DDIA Notes — Chapter 4: Encoding and Evolution

Working through Chapter 4 of Designing Data-Intensive Applications: why we need encoding formats at all, how JSON/Protobuf/Avro/Thrift differ, what backward and forward compatibility actually mean, and how data flows between processes via databases, RPC, and message queues.

Posted May 26, 202611 min readBackend, Distributed Systems

The Problem: Data Lives in Two Worlds

Inside a running program, data lives as in-memory objects: structs, hash maps, lists, classes. The CPU can follow pointers, the layout is whatever the language wants it to be.

But the moment data needs to leave that process — written to disk, sent over a network, dropped into a message queue — it has to become a sequence of bytes. A flat blob. No pointers, no language-specific objects, just bytes.

Going from in-memory → bytes is called encoding (also: serialization, marshalling). Going the other way is decoding (deserialization, unmarshalling). Every time data crosses a process boundary, both happen.

   ┌─────────────────┐                          ┌─────────────────┐
   │  Process A      │                          │  Process B      │
   │                 │                          │                 │
   │  User object    │  encode    bytes  decode │  User object    │
   │  { id: 42,      │ ────────▶ ░░░░░░ ────────▶ { id: 42,       │
   │    name: "Jay"} │           ░░░░░░         │    name: "Jay"} │
   │                 │                          │                 │
   └─────────────────┘                          └─────────────────┘

This sounds boring until you remember: process A and process B might be different versions of the same service, written months apart, deployed at different times. Encoding is where software evolution lives or dies.

Why Language-Specific Encodings Are a Trap

Every language has a built-in way to do this — Java has Serializable, Python has pickle, Ruby has Marshal, etc. They're tempting because they're one line of code.

Don't use them across process boundaries. Three big reasons:

  • They lock you into one language. A Python service can't decode a Java object.
  • They're security nightmares. Most of these formats can instantiate arbitrary classes during decoding, which means a malicious payload can execute code. Real CVEs have happened in every major language's built-in serializer.
  • They're slow and bloated. They weren't designed for cross-network use.

So the chapter quickly moves past these to the formats actually used in practice.

Textual Formats: JSON, XML, CSV

These are the formats you've probably been using your whole career. They're human-readable and language-agnostic, which is why they're everywhere.

But they have real problems the book is careful to point out:

  • Ambiguous number handling. JSON doesn't distinguish integers from floats. Numbers larger than 2^53 lose precision in JavaScript. Twitter famously had to return tweet IDs as both a number and a string because JS clients couldn't handle the integer.
  • No binary support. Want to send an image? Base64-encode it, which inflates the size by ~33%.
  • No schema. You and I have to agree out-of-band on what fields exist and what their types are. If we disagree, things break at runtime.
  • Verbose. Every record repeats every field name as a string.

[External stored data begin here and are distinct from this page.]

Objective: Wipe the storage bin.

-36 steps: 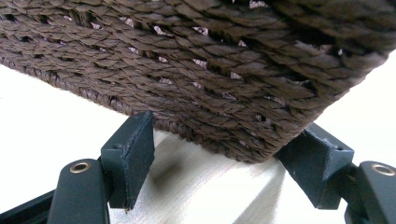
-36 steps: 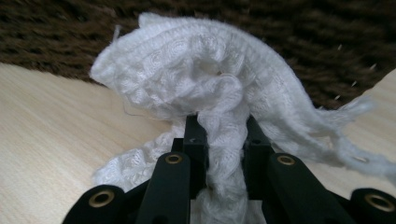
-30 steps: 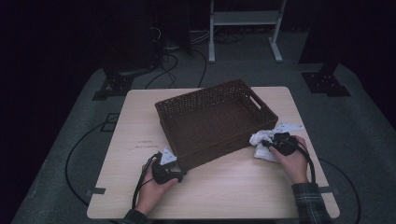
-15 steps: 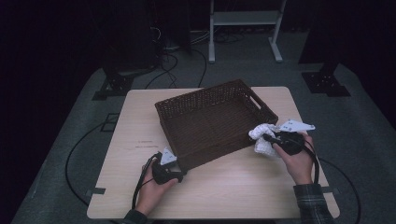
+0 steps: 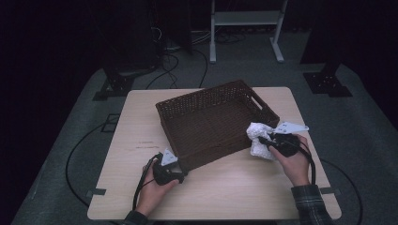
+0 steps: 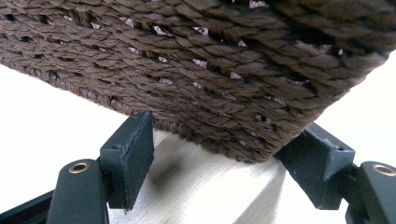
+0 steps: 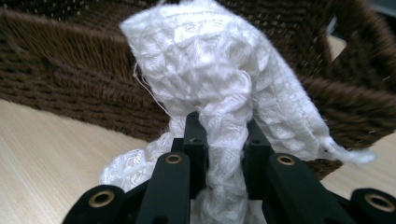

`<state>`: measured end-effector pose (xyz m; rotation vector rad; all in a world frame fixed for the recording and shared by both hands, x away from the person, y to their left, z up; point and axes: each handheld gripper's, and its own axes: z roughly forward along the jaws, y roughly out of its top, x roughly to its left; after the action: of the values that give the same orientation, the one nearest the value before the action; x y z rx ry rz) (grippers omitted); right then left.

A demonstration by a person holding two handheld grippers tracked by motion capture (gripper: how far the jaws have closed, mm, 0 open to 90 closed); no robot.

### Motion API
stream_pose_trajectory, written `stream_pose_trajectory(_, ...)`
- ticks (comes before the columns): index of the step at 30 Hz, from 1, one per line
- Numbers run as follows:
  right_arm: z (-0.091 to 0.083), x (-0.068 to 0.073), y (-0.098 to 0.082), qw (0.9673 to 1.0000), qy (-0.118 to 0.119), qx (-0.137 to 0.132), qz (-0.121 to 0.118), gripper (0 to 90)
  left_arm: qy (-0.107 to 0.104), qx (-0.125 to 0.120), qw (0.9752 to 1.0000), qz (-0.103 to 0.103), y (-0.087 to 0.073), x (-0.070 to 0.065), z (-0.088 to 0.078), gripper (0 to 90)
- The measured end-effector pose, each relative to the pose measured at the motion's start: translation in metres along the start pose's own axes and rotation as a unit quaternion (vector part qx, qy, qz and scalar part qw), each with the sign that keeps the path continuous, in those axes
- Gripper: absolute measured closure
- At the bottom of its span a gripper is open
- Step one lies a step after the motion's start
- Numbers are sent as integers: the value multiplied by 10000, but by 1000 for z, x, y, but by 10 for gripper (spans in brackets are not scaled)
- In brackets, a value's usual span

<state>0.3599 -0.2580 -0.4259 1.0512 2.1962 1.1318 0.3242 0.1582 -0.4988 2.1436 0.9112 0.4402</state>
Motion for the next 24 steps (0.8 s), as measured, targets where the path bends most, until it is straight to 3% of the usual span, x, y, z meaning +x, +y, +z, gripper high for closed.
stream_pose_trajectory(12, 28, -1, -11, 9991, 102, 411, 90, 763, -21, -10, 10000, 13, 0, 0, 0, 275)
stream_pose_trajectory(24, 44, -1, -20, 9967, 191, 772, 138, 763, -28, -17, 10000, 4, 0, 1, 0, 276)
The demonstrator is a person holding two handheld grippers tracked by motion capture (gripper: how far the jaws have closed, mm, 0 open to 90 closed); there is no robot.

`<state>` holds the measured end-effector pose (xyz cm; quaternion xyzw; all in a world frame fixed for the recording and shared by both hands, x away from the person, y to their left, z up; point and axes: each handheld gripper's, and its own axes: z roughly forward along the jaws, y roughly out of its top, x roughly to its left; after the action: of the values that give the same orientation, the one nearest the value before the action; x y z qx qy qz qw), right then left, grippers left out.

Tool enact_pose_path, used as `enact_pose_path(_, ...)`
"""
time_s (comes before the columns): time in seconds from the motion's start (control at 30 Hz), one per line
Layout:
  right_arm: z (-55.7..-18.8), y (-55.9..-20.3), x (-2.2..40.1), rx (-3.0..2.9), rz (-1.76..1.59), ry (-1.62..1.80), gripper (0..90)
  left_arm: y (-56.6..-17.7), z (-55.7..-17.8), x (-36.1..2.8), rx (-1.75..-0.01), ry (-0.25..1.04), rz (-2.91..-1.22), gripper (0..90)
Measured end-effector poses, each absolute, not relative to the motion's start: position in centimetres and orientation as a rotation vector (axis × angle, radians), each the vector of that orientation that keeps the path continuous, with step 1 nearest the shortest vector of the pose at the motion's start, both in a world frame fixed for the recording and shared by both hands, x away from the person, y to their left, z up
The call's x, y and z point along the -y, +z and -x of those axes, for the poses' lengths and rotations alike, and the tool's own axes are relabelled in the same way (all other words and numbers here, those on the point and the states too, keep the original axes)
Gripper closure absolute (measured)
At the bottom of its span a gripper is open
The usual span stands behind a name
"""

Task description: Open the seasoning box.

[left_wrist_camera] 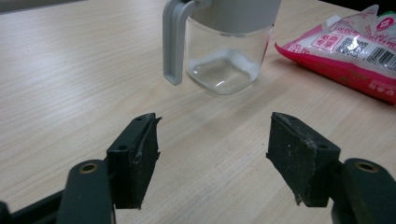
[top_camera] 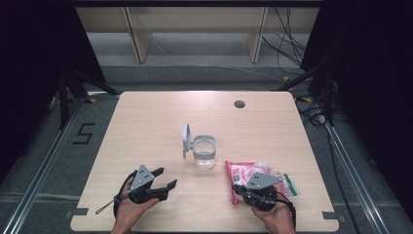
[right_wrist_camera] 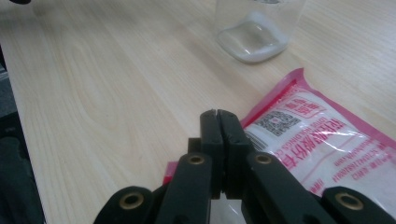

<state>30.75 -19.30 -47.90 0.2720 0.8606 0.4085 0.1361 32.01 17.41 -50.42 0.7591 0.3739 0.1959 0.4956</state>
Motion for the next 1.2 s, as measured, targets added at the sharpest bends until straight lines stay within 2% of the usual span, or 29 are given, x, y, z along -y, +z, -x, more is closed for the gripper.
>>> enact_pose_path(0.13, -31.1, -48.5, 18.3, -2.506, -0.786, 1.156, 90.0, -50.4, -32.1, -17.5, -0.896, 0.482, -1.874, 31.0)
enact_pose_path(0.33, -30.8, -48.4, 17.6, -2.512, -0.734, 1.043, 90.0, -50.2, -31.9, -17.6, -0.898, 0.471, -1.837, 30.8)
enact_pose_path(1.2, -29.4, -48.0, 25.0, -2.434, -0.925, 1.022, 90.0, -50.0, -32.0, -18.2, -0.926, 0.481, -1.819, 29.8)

These formats are fine for many things — public APIs, config files, debugging. But at high volume, the verbosity and lack of schema start to hurt.

Binary Formats with Schemas: Thrift and Protocol Buffers

Both Thrift (from Facebook) and Protocol Buffers (from Google) work the same way conceptually. You define a schema:

message Person {
  required string name = 1;
  optional int32 age = 2;
  repeated string hobbies = 3;
}

Then a code generator produces classes in your language. To encode, you call .serialize(); to decode, you call .parse(bytes).

The encoded form is tiny. Field names disappear entirely — they're replaced by the small integer tag numbers (the = 1, = 2, = 3 above). The schema is what tells the decoder "tag 1 is a string called name."

JSON:    {"name":"Jay","age":27}            →  23 bytes
Protobuf encoding (roughly):
  tag=1, type=string, length=3, "Jay"
  tag=2, type=varint, 27                    →  ~9 bytes

This is fast, compact, and unambiguous about types. The cost: you can't read the bytes by eye, and producer and consumer must both have the schema.

Why Tag Numbers Are the Whole Trick

Here's the part the chapter wants you to internalize. The tag numbers are what make these formats evolvable.

  • Adding a new field? Pick a new tag number. Old code reading new data sees an unknown tag and skips it. New code reading old data sees the field is missing and uses a default. → Forward and backward compatible.
  • Renaming a field? Totally fine — the name is just for humans. The tag number is what's encoded.
  • Removing a field? Fine, as long as you never reuse that tag number for something different later.
  • Changing a type? Risky. Some changes are safe (int32 → int64 in most cases), most aren't.

You must never change the tag number of an existing field. That's the cardinal rule.

One Protobuf-specific gotcha: in older versions, fields were required or optional. Marking a field required is a one-way door — if you ever want to remove it later, you can't, because old readers will refuse messages that lack it. Modern Protobuf removed required entirely for this reason.

Avro: A Different Take

Avro looks similar — schema-based binary encoding — but it makes a clever choice that's worth understanding because it's different from Thrift/Protobuf.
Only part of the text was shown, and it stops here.